- Genre: Comedy
- Presented by: Graham Norton
- Country of origin: United Kingdom
- Original language: English
- No. of series: 5
- No. of episodes: 264

Production
- Running time: 30 minutes (inc. adverts)
- Production company: So Television

Original release
- Network: Channel 4
- Release: 6 May 2002 – 28 December 2003

Related
- So Graham Norton (1998–2002) The Graham Norton Show (2007–present)

= V Graham Norton =

V Graham Norton is a British chat show broadcast on Channel 4 in the United Kingdom starring Graham Norton, broadcast every weeknight as a successor to the weekly So Graham Norton. It aired from 6 May 2002 to 28 December 2003. It featured celebrities who chatted with Graham and became involved in studio games which were usually laden with sexual innuendo.
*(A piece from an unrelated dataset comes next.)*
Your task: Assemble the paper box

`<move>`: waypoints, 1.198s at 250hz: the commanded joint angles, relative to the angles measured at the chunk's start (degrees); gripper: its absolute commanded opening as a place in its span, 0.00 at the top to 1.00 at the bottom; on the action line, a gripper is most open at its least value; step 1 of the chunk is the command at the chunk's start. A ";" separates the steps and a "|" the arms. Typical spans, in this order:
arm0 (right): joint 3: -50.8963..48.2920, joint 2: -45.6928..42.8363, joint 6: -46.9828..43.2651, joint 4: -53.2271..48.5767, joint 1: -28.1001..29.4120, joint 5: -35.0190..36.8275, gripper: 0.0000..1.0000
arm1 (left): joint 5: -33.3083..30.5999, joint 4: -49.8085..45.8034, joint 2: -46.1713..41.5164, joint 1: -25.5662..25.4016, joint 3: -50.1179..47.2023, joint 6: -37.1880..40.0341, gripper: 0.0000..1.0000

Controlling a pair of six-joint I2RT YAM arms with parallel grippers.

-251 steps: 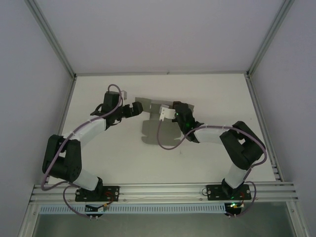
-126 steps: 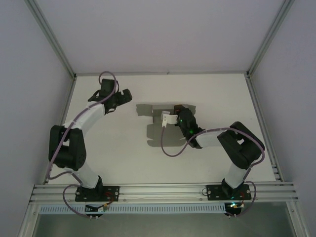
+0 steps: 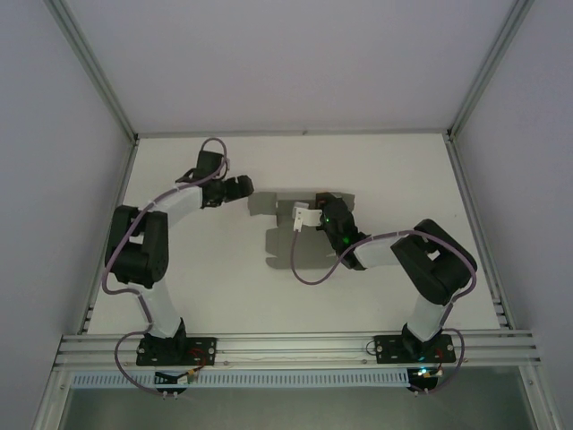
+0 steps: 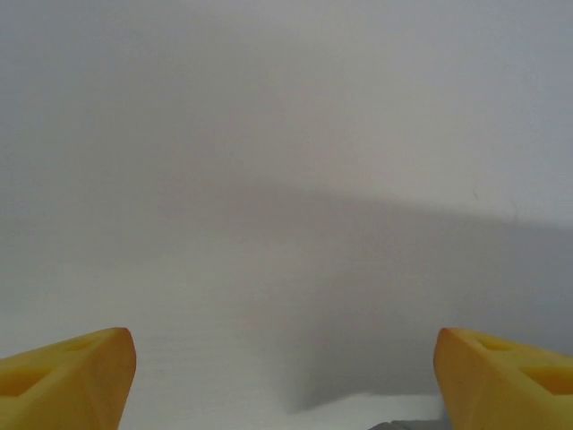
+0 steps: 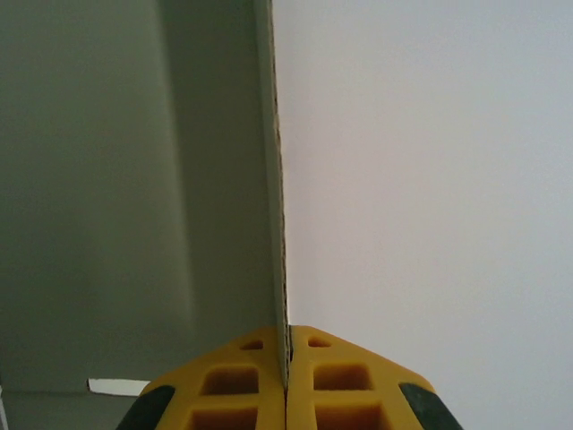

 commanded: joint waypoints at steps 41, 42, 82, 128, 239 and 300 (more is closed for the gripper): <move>1.94 0.32 4.15 -0.73 0.66 2.64 1.00 | 8.99 5.48 -5.50 -3.75 -7.40 3.96 0.36; 1.95 0.34 4.16 -0.68 0.67 2.71 1.00 | 8.93 5.56 -5.60 -3.82 -7.47 3.97 0.36; 1.93 1.31 1.84 1.75 1.35 3.79 1.00 | 9.10 9.23 -7.99 -7.37 -10.44 5.03 0.37; 1.88 1.24 1.04 1.82 1.56 4.17 1.00 | 5.67 14.60 -8.68 -9.41 -13.37 6.44 0.37; 3.23 -0.10 -1.86 -0.78 1.82 3.94 1.00 | 7.62 28.59 -9.66 -10.28 -21.26 9.18 0.42; 2.41 2.34 -5.58 5.84 2.64 5.59 1.00 | 7.22 32.45 -9.00 -11.78 -23.08 11.75 0.42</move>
The studio games were later featured on the clip show Nortonland in 2007 on digital channel Challenge.

The show features a 'webcam', a roving television camera which was randomly situated in a different place in the UK each week (though often in Covent Garden) and which followed Graham's instructions and allowed him to interact live with the public. The feature was made technically possible using digital microwave link technology provided by Rear Window Television with the 'spontaneous' webcam feature always produced as a full quality outside broadcast, before being made to look like a traditional webcam at the studio.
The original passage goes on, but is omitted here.